Sky High Entertainment's latest offering, Vikings: Journey to New Worlds, explores the intricacies of the Viking era, tracing the Viking ascent to dominance and their long-standing influence on the modern world. Clearly geared towards school groups, this educational film reveals some very valuable insights into this ancient culture.

The film immediately jumps into its lecture with the Viking raid of an English monastery at Lindisfarne, England around 793 A.D. Widely believed to be the beginnings of the Viking Era, this opening raid frames the Vikings into their well-known barbaric identity. The film, however, is quick to dismiss this reduction of Viking culture. Instead, it continues to examine them not simply as warriors, but as explorers, innovators, poets, and settlers. In the process, many misunderstood aspects of the Vikings are debunked, like the erroneous notion that Vikings wore horns on their helmets (a fabrication lifted from Wagnerian opera and cartoons).

In its exploration of the Men from the North, the film imparts the many interesting achievements of these ancient people. Traveling from Norway, Sweden and Denmark, the Viking expansion reached as far as the Middle East and Russia, and eventually land on North America 500 years before Columbus. Though longships were the basis of much of the Vikings' power, the film's attempt to explain their importance comes off as stuffy and dull.

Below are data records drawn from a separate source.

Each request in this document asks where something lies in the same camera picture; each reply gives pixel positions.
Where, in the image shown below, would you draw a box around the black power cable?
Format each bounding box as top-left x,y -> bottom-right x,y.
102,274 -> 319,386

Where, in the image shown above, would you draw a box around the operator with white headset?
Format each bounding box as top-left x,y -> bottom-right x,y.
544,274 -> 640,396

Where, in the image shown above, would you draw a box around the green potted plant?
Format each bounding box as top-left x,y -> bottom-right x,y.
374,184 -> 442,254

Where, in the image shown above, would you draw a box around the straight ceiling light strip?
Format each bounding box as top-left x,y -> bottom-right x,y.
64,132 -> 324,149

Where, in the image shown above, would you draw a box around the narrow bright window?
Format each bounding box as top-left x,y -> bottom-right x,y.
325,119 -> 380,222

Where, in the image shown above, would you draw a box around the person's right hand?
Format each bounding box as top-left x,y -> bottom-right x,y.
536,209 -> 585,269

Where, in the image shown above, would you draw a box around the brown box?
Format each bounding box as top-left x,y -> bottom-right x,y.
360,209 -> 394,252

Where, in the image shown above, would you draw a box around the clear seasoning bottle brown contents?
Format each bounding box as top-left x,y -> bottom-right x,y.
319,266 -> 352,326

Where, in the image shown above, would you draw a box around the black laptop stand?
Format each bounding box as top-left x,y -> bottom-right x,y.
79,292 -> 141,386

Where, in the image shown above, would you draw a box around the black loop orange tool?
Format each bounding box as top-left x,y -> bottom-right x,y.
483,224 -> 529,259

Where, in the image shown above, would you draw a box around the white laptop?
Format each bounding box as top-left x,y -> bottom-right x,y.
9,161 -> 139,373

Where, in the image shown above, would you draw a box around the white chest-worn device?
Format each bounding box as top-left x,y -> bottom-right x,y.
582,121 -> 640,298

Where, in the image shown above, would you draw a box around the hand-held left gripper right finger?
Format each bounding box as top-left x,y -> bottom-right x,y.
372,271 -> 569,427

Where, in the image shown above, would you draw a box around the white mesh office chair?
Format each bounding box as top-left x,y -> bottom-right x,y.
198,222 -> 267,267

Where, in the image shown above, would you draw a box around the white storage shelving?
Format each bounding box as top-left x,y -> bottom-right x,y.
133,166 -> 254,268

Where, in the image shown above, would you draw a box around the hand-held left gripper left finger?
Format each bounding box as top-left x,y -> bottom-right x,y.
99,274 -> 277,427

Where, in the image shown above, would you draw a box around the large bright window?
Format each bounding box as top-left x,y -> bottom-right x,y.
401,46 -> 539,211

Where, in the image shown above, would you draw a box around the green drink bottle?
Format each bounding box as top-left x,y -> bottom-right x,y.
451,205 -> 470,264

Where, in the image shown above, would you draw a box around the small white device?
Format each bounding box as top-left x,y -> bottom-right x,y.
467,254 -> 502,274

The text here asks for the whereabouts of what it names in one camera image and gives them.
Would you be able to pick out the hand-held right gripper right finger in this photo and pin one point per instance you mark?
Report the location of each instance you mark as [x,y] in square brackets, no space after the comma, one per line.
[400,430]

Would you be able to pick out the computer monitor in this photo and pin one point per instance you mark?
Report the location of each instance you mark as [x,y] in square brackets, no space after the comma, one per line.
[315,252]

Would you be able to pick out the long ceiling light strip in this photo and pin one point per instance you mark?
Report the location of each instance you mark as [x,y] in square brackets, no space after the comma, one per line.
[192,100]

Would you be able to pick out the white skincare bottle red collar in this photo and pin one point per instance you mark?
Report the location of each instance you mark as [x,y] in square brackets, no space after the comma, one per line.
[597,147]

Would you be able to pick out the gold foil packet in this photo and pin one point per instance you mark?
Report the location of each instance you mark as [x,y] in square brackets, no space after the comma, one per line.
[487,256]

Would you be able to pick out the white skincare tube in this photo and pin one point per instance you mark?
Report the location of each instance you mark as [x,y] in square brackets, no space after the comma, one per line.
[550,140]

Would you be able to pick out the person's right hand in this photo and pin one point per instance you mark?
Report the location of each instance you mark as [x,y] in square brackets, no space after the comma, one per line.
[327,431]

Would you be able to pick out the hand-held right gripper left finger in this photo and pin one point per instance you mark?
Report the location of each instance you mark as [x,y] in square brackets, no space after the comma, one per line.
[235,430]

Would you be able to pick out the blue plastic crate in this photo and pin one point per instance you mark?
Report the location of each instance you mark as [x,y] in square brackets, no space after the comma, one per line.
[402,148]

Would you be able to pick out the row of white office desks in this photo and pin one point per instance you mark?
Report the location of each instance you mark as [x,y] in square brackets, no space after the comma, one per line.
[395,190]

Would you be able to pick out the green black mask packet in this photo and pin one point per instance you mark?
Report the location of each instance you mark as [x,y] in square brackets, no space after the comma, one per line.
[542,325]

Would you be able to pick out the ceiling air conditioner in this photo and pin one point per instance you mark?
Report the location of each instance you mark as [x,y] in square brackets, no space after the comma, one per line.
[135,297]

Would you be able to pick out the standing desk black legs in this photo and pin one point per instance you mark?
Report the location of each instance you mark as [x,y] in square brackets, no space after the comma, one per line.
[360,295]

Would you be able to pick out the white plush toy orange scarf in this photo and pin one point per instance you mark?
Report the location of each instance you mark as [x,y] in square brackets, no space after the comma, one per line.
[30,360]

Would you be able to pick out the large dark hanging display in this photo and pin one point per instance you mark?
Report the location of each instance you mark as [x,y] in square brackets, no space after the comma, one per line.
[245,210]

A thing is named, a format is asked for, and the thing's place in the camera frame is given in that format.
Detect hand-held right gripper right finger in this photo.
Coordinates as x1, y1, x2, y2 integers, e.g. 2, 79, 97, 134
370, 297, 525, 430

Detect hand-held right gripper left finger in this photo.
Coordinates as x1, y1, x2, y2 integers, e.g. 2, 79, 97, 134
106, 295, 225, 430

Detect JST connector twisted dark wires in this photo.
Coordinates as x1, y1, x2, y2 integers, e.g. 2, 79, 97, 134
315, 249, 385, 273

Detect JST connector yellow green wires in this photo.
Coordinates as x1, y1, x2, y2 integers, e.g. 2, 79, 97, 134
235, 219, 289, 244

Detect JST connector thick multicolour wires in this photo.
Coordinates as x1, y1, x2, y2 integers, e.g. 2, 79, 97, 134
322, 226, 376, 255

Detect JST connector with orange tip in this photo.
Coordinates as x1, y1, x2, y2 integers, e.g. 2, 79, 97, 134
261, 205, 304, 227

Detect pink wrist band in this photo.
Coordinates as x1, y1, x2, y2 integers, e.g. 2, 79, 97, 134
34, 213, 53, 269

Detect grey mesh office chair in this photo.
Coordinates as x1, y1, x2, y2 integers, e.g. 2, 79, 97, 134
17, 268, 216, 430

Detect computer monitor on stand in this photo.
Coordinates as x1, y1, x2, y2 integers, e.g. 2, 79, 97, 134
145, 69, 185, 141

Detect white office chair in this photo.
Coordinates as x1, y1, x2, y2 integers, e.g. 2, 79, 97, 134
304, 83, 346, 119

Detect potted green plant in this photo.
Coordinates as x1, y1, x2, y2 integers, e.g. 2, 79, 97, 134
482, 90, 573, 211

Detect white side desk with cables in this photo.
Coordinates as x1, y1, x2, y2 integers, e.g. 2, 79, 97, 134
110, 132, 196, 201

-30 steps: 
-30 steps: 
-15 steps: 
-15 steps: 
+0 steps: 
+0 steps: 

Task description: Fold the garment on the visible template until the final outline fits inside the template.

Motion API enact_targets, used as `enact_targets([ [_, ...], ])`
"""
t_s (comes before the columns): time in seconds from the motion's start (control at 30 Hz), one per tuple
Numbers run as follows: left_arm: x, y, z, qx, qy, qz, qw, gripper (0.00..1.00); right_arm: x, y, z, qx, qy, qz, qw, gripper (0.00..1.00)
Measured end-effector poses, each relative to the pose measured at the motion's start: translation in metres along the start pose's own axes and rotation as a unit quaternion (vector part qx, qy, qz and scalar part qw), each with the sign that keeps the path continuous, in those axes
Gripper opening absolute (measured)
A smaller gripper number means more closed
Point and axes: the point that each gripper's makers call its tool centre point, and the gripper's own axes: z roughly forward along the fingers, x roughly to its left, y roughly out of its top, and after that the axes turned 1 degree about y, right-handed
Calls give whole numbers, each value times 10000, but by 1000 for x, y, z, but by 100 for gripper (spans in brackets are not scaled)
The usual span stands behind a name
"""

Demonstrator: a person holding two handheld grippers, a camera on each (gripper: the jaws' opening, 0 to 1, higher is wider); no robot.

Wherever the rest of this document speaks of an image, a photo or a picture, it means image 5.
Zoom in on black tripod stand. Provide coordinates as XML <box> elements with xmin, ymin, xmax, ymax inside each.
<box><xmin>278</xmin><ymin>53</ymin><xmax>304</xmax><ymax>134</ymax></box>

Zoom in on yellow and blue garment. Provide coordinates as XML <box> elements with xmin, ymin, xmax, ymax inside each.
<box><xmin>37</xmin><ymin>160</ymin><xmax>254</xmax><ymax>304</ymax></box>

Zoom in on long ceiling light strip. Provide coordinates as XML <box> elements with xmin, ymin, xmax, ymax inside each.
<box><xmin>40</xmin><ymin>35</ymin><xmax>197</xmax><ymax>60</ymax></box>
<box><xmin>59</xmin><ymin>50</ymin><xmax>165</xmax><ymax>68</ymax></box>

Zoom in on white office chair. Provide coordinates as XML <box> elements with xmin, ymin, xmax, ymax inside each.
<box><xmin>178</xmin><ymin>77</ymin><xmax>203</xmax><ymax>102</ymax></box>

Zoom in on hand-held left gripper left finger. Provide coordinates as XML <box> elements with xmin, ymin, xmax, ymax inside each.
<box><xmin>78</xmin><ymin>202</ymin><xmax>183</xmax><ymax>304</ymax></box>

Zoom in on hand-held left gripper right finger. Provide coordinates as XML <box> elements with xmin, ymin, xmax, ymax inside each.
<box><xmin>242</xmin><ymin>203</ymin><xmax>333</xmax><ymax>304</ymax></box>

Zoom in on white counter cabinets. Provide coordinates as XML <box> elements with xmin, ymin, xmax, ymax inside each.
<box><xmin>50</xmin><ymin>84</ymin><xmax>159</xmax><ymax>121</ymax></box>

The film picks up in its study of the Icelandic Sagas, the oral traditions of the Vikings cataloguing the history of their people. Utilizing the travels of Erik the Red and his son Lief Eriksson, the film spends a few moments reflecting on the landscapes of Iceland and Greenland where it makes good use of the Large Format with its images of rolling, green valleys and iceberg-covered fjords.

Acceptable CGI images intermix with mostly live-action Viking re-enactments, and a competent narration rounds out the film. Vikings works exceptionally well within its education genre, but should prove fascinating to anyone with an interest in ancient civilizations.